● AIM OF THE TASK:
Please give again, word for word, the lines that lie between the start of the listing below and the line with "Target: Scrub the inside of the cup", both included.

● DATA EXTRACT:
[Start of section]
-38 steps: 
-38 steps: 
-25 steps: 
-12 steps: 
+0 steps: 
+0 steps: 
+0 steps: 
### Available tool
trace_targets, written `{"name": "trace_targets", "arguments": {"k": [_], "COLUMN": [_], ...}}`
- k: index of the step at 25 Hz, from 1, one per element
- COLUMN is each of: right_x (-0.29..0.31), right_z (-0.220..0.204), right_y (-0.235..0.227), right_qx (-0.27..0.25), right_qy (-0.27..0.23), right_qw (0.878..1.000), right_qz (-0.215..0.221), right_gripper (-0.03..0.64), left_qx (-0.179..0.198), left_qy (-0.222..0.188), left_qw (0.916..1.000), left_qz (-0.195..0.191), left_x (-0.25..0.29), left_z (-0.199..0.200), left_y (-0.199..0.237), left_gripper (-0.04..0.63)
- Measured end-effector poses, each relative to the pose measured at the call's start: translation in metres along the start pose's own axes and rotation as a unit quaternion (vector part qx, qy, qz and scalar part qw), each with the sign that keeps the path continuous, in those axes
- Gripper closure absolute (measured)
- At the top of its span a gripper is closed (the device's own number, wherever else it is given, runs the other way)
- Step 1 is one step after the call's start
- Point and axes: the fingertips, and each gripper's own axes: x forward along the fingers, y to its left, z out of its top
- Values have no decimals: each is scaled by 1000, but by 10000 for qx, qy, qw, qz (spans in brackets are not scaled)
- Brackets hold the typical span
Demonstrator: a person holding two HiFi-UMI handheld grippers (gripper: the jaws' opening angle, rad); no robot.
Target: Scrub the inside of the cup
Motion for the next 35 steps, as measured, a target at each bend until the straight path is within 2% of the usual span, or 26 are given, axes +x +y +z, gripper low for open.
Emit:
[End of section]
● WRITTEN ANSWER:
-38 steps: 
-38 steps: 
-25 steps: 
-12 steps: 
+0 steps: 
+0 steps: 
+0 steps: 
### Available tool
trace_targets, written `{"name": "trace_targets", "arguments": {"k": [_], "COLUMN": [_], ...}}`
- k: index of the step at 25 Hz, from 1, one per element
- COLUMN is each of: right_x (-0.29..0.31), right_z (-0.220..0.204), right_y (-0.235..0.227), right_qx (-0.27..0.25), right_qy (-0.27..0.23), right_qw (0.878..1.000), right_qz (-0.215..0.221), right_gripper (-0.03..0.64), left_qx (-0.179..0.198), left_qy (-0.222..0.188), left_qw (0.916..1.000), left_qz (-0.195..0.191), left_x (-0.25..0.29), left_z (-0.199..0.200), left_y (-0.199..0.237), left_gripper (-0.04..0.63)
- Measured end-effector poses, each relative to the pose measured at the call's start: translation in metres along the start pose's own axes and rotation as a unit quaternion (vector part qx, qy, qz and scalar part qw), each with the sign that keeps the path continuous, in those axes
- Gripper closure absolute (measured)
- At the top of its span a gripper is closed (the device's own number, wherever else it is given, runs the other way)
- Step 1 is one step after the call's start
- Point and axes: the fingertips, and each gripper's own axes: x forward along the fingers, y to its left, z out of its top
- Values have no decimals: each is scaled by 1000, but by 10000 for qx, qy, qw, qz (spans in brackets are not scaled)
- Brackets hold the typical span
Demonstrator: a person holding two HiFi-UMI handheld grippers (gripper: the jaws' opening angle, rad); no robot.
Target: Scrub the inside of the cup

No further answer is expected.